WHAT IS BEING ASKED – Whenever a line in the listing contains "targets", copy that line.

[LISTED RECORDS — start]

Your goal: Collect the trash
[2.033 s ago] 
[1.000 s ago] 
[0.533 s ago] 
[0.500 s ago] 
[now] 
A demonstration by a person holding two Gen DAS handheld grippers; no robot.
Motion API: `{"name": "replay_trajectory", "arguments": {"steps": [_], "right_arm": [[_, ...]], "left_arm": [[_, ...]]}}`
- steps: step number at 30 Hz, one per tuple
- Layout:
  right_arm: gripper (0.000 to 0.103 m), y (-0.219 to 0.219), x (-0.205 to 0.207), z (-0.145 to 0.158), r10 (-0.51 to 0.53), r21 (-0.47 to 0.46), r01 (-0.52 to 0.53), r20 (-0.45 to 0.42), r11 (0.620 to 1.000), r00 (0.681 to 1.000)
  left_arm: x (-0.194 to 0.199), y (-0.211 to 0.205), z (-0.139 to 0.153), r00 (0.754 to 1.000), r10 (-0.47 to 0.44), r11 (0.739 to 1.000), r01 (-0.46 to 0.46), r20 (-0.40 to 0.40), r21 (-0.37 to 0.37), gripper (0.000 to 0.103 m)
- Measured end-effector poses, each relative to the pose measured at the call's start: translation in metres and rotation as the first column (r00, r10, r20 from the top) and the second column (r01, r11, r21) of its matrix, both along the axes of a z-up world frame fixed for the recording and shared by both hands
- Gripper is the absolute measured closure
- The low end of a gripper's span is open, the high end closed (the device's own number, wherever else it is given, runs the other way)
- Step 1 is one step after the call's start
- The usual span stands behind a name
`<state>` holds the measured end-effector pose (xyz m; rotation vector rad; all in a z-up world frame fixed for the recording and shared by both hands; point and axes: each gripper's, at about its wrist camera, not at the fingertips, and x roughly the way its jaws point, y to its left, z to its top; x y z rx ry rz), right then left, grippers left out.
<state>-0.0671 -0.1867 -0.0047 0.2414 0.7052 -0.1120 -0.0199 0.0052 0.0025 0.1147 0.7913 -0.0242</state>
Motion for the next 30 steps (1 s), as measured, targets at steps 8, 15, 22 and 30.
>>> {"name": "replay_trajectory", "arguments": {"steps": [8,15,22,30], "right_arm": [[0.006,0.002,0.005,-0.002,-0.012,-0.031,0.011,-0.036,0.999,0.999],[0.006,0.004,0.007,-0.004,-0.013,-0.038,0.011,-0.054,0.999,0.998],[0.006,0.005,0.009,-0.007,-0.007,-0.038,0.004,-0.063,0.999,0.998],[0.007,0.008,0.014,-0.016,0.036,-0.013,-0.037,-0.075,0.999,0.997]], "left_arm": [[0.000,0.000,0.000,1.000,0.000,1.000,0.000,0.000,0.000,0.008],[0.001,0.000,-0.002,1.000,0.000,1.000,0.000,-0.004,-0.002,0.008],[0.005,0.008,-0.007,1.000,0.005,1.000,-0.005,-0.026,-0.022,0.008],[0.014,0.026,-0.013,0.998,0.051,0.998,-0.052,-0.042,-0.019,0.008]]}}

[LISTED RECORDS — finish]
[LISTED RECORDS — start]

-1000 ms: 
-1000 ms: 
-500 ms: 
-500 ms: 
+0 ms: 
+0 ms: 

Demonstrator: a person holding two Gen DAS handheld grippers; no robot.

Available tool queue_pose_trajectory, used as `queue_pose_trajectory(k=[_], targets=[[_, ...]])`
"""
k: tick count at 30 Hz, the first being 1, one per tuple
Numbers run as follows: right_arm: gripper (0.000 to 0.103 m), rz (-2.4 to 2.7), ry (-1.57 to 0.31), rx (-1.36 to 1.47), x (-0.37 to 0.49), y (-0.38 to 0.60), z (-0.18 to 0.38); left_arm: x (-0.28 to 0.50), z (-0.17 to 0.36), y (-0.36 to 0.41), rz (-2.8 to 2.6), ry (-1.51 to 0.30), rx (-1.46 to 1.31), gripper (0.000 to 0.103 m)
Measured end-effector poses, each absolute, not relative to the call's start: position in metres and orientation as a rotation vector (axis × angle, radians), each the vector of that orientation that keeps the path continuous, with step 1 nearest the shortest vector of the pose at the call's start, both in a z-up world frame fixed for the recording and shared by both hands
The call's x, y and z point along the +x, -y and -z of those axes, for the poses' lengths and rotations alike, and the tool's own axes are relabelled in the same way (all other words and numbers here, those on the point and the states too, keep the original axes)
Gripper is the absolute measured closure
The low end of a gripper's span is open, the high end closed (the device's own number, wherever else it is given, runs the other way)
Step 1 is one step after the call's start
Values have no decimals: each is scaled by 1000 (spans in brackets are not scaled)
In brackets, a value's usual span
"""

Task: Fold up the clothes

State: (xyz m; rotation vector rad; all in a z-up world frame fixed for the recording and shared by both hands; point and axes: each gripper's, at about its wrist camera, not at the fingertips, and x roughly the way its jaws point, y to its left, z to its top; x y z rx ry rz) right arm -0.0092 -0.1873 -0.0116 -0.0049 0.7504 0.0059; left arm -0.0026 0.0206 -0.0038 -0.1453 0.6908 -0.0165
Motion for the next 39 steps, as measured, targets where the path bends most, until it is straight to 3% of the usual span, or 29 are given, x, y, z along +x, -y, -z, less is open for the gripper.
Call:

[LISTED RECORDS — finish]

EXERCISE ANSWER –
Motion for the next 30 steps (1 s), as measured, targets at steps 8, 15, 22 and 30.
Available tool queue_pose_trajectory, used as `queue_pose_trajectory(k=[_], targets=[[_, ...]])`
Motion for the next 39 steps, as measured, targets where the path bends most, until it is straight to 3% of the usual span, or 29 are given, x, y, z along +x, -y, -z, less is open for the gripper.

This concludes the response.